Cette fois, elle comptait réellement partir, mais elle voyait bien que ce dernier avait visiblement encore de chose à dire. Dans un effort presque surhumain, elle décida de ne pas le pousser de son chemin pour rentrer chez elle. « Oui c’est moi, mais c’est fermé alors si tu as oublié un truc, tu peux passer demain. » Un rapide regard en arrière où la situation semblait dégénérer un peu et aucun doute que la police allait finir par débarquer dans la partie. Il serait plus que temps de foutre le camp, ce qu’elle ferait volontier si un inconnu n’était pas en train de lui faire des avances maladroites. Plutôt habituée et pas vraiment du genre fleur bleu, elle poussa un soupire en l’entendant la complimenter et une fois qu’il avait terminé son presque monologue, elle le regarda dans les yeux. « Bon écoute, à cause du bruit j’ai pas tout entendu, par contre si tu veux bien me laisser sortir de cette rue avant que ça se transforme en guérilla, j’accepterais de faire la conversation, ça te va ? » Sans vraiment attendre de réponse, elle se dégagea et marcha rapidement vers une petite ruelle qui débouchait normalement, si ses souvenirs sont bons vers une autre rue moins fréquenté du quartiers.

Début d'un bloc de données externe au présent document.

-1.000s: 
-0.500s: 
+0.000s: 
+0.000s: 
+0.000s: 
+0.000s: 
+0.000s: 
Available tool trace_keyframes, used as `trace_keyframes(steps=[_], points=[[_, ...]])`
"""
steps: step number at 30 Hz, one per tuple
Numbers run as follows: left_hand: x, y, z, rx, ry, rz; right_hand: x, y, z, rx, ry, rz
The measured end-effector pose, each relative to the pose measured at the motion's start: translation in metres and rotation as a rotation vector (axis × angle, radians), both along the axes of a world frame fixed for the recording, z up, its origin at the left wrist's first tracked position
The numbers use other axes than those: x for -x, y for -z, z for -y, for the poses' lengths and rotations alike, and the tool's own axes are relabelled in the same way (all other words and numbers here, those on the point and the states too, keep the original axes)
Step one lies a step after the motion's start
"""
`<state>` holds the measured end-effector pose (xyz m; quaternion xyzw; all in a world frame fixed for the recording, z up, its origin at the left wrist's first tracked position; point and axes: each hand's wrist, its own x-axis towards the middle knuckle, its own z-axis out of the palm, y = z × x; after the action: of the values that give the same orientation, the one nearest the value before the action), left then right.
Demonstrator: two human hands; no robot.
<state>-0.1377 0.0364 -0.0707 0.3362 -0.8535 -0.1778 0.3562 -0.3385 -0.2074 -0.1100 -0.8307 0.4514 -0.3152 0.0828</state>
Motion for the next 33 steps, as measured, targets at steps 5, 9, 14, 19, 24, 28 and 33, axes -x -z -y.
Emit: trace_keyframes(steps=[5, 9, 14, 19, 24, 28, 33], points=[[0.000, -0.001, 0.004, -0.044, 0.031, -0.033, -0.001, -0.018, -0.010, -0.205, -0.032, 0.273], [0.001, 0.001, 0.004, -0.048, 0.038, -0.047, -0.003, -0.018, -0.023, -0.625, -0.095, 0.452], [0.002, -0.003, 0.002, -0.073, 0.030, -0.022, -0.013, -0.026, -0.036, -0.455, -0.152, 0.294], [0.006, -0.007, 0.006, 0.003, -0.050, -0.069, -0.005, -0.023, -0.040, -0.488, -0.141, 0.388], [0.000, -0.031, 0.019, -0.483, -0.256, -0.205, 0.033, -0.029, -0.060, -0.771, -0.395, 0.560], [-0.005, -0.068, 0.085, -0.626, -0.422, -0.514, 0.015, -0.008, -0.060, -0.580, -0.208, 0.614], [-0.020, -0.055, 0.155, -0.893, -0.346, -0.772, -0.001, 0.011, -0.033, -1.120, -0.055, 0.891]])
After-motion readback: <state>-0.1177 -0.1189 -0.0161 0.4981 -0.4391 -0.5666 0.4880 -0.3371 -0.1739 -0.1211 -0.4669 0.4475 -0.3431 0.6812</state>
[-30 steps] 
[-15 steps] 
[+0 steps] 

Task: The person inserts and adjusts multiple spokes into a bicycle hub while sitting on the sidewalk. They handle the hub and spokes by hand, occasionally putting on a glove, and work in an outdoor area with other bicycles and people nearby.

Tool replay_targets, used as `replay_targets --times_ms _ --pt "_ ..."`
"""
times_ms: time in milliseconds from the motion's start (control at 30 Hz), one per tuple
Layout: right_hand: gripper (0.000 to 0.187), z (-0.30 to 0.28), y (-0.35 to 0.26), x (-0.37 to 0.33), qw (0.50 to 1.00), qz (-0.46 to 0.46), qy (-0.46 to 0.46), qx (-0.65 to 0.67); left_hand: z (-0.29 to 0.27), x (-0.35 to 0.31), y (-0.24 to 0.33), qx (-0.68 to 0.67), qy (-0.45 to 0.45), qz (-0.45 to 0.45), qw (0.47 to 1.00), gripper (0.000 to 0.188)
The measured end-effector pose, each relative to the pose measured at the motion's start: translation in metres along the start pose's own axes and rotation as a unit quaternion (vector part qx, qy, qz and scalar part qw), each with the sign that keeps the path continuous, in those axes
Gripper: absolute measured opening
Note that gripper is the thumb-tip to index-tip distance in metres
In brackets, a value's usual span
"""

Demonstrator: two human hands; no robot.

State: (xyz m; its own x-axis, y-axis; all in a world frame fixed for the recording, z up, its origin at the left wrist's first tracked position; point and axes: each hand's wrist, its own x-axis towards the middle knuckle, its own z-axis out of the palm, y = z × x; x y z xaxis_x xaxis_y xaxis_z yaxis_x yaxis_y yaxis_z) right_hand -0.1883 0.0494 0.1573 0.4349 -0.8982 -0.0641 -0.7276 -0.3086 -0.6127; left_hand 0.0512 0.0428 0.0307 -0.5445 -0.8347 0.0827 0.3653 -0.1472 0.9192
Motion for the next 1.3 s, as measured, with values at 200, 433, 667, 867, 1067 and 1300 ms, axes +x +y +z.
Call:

Une fois la folie des émeutes derrière eux, elle s’alluma une cigarette pour se détendre un peu. « Bon du coup tu disais quoi déjà ? Que tu voulais parler ? » En fait, elle avait très bien entendu ce qu’il avait dis, mais préférait recommencer à zéro au calme, se disant qu’il sera peut-être plus à l’aise maintenant qu’elle était d’accord pour l’écouter parler. Alors qu’elle attendait qu’il parle, un flocon de neige se posa sur son nez et ses yeux se levèrent en direction du ciel tout blanc qui rappelait que l’hiver était bel et bien présent.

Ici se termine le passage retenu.